Hello,
I want to extract all the mRNA sequence that have RefSeq ID with the coding sequence, and start and end positions of 3 and 5 prime UTRs. I have tried;
EM = useMart("ensembl", dataset = "hsapiensgeneensembl")
attr = c("ensembltranscriptid", "cdna", "cdnacodingstart", "cdnacodingend", "5utrstart", "5utrend", "3utrstart", "3utrend")
Refseq = getBM(attributes = attr, filters = "withoxrefseq_mrna", values = TRUE, mart = EM, uniqueRows = TRUE)
and keep getting
Error in scan(file, what, nmax, sep, dec, quote, skip, nlines, na.strings, : line x did not have y elements (depending on variables its different lines etc)
I have tried getting ride of different variables but even just the ID, cDNA sequence, coding start and end it is still the same. What is the problem?

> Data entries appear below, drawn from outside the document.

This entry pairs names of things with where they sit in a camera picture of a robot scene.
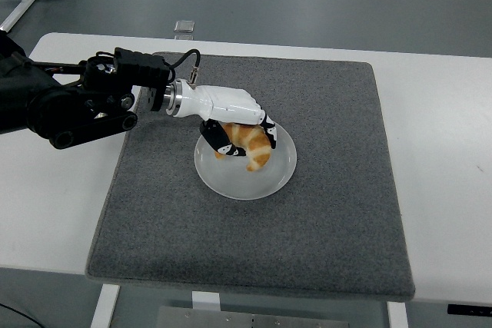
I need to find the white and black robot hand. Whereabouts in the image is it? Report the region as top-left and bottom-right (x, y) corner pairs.
(177, 81), (280, 158)

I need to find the golden brown croissant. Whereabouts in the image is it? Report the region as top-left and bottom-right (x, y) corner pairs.
(214, 122), (273, 173)

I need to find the pale grey round plate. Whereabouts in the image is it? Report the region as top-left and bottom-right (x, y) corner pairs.
(193, 122), (298, 201)

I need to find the small clear floor socket cover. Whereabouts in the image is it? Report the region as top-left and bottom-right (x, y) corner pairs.
(173, 19), (196, 34)

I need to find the grey felt mat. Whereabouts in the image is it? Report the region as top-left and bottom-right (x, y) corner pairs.
(85, 51), (417, 303)

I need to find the white table leg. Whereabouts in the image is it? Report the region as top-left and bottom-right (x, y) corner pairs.
(387, 302), (409, 328)
(90, 283), (122, 328)

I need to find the black table control panel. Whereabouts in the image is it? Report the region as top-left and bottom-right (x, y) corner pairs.
(447, 303), (492, 316)

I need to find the white table centre bracket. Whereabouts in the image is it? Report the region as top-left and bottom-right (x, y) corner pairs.
(191, 291), (221, 312)

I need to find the thin black floor cable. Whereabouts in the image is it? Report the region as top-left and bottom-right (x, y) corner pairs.
(0, 299), (39, 328)

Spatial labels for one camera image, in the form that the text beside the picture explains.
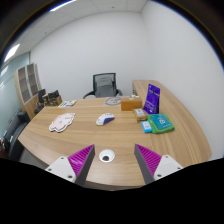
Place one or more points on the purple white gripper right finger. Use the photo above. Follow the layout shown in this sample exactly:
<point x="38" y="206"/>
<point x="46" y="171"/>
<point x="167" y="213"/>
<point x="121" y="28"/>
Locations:
<point x="154" y="166"/>

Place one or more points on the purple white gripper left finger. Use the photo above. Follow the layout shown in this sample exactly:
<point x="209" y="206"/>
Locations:
<point x="74" y="168"/>

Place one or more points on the small blue white box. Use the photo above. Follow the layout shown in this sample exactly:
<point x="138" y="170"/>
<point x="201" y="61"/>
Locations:
<point x="146" y="127"/>

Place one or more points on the green flat package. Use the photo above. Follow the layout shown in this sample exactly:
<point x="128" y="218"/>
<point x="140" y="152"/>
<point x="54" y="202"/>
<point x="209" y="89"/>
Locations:
<point x="160" y="123"/>

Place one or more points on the small tan snack box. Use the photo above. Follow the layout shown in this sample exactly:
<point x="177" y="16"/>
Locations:
<point x="140" y="114"/>

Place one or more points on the purple standing package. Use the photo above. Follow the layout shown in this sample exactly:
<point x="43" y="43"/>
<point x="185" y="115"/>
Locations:
<point x="151" y="105"/>

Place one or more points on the green white leaflet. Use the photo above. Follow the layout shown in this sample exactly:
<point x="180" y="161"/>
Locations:
<point x="67" y="103"/>

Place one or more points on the brown cardboard box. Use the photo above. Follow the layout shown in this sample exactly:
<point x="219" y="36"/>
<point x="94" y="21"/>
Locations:
<point x="129" y="103"/>

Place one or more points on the black office chair left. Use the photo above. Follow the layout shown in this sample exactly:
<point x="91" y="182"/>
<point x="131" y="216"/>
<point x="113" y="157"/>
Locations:
<point x="12" y="148"/>

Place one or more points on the black items on side desk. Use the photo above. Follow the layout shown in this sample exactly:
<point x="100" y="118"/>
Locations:
<point x="47" y="99"/>

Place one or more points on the round grey pad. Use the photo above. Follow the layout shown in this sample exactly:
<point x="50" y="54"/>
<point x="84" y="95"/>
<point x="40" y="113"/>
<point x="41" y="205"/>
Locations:
<point x="112" y="101"/>

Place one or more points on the grey mesh office chair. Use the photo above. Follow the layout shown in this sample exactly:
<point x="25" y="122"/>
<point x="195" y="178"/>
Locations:
<point x="104" y="85"/>

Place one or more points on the wooden shelf cabinet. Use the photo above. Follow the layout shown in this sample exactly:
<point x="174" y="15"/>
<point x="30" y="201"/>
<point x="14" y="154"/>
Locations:
<point x="27" y="87"/>

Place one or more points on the white desk cable grommet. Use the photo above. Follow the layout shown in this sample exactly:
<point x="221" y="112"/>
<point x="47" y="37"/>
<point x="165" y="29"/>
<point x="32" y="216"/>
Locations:
<point x="107" y="155"/>

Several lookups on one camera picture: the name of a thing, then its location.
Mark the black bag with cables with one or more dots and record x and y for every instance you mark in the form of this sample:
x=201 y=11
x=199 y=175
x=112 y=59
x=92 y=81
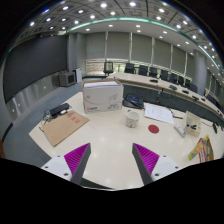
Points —
x=133 y=102

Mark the black power adapter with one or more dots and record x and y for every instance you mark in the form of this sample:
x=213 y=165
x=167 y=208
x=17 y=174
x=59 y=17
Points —
x=59 y=108

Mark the red round coaster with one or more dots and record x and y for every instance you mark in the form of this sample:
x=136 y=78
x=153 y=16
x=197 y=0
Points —
x=153 y=129

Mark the long curved conference desk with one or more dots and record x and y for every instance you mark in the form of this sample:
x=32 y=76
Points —
x=163 y=93

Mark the white remote control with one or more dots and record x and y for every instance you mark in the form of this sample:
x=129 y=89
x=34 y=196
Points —
x=180 y=130

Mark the small white open box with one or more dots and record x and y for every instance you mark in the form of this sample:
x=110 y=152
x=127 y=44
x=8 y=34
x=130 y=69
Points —
x=192 y=124

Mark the flat brown cardboard sheet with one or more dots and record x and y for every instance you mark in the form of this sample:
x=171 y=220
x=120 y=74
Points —
x=62 y=127

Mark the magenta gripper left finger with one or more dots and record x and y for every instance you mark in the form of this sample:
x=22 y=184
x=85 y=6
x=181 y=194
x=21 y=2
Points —
x=77 y=160

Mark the white cardboard box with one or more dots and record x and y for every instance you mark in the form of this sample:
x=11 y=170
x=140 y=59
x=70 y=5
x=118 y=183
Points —
x=102 y=96

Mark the black office chair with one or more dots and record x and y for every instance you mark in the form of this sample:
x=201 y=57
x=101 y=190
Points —
x=108 y=68

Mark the grey cabinet on wheels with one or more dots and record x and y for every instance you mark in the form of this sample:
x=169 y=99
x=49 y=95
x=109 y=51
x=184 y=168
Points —
x=67 y=79

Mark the white paper sheet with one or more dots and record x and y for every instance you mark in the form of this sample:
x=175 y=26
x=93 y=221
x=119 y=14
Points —
x=158 y=113

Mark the white patterned mug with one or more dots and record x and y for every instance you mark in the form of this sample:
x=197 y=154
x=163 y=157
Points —
x=132 y=119

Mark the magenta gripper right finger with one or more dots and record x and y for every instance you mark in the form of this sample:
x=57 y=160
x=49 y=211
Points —
x=146 y=161

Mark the colourful snack packets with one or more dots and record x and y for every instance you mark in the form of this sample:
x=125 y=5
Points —
x=203 y=149

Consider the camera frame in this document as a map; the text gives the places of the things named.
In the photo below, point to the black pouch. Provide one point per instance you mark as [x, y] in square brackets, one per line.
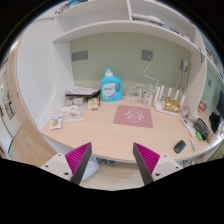
[200, 126]

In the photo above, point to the black computer mouse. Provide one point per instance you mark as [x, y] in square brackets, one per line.
[179, 146]

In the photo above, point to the white wall shelf unit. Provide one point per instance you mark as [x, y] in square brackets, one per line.
[114, 32]

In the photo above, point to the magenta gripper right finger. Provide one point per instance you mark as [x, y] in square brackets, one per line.
[153, 166]

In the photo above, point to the white wifi router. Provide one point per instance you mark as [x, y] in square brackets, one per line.
[158, 102]

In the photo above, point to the grey right wall socket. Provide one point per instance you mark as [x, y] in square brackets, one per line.
[147, 55]

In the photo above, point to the stack of printed papers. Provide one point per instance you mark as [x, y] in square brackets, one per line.
[78, 91]

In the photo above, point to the white remote control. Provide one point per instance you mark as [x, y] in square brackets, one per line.
[188, 127]

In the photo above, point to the white wall plug adapter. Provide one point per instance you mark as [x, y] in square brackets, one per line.
[184, 65]

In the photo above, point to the gold foil package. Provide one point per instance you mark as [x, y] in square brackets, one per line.
[171, 105]

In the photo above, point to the small beige box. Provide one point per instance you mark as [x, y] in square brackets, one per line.
[93, 104]

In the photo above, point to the clear plastic bag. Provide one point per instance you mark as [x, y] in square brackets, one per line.
[73, 113]

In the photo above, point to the pink mouse pad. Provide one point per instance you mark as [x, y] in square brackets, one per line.
[133, 116]

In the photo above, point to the small white bottle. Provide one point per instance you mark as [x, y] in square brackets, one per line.
[148, 99]

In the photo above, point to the blue detergent bottle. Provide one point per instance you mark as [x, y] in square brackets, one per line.
[111, 87]

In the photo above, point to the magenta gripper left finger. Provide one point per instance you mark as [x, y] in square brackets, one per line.
[70, 166]

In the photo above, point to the grey wall socket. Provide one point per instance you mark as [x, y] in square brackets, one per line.
[82, 55]
[147, 55]

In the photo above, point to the white power strip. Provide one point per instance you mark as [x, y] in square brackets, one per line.
[131, 98]

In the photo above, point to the grey left wall socket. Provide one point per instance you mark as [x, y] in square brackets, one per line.
[82, 55]

Secondly I am developing an R package that needs a lot of background biological data. Is it a wise move to incorporate biomaRt section in the code to get all the necessary data so the user does not have to provide it by himself? I am not sure how future proof it will be with potential problems even a minor change might cause.
Thanks for your help.
That solves the problems, thanks very much.
And just to clarify, if you do want to fetch sequences, use the getSequence() method - it's described in the biomaRt PDF. Then you can merge the results of getSequence() and getBM() if required.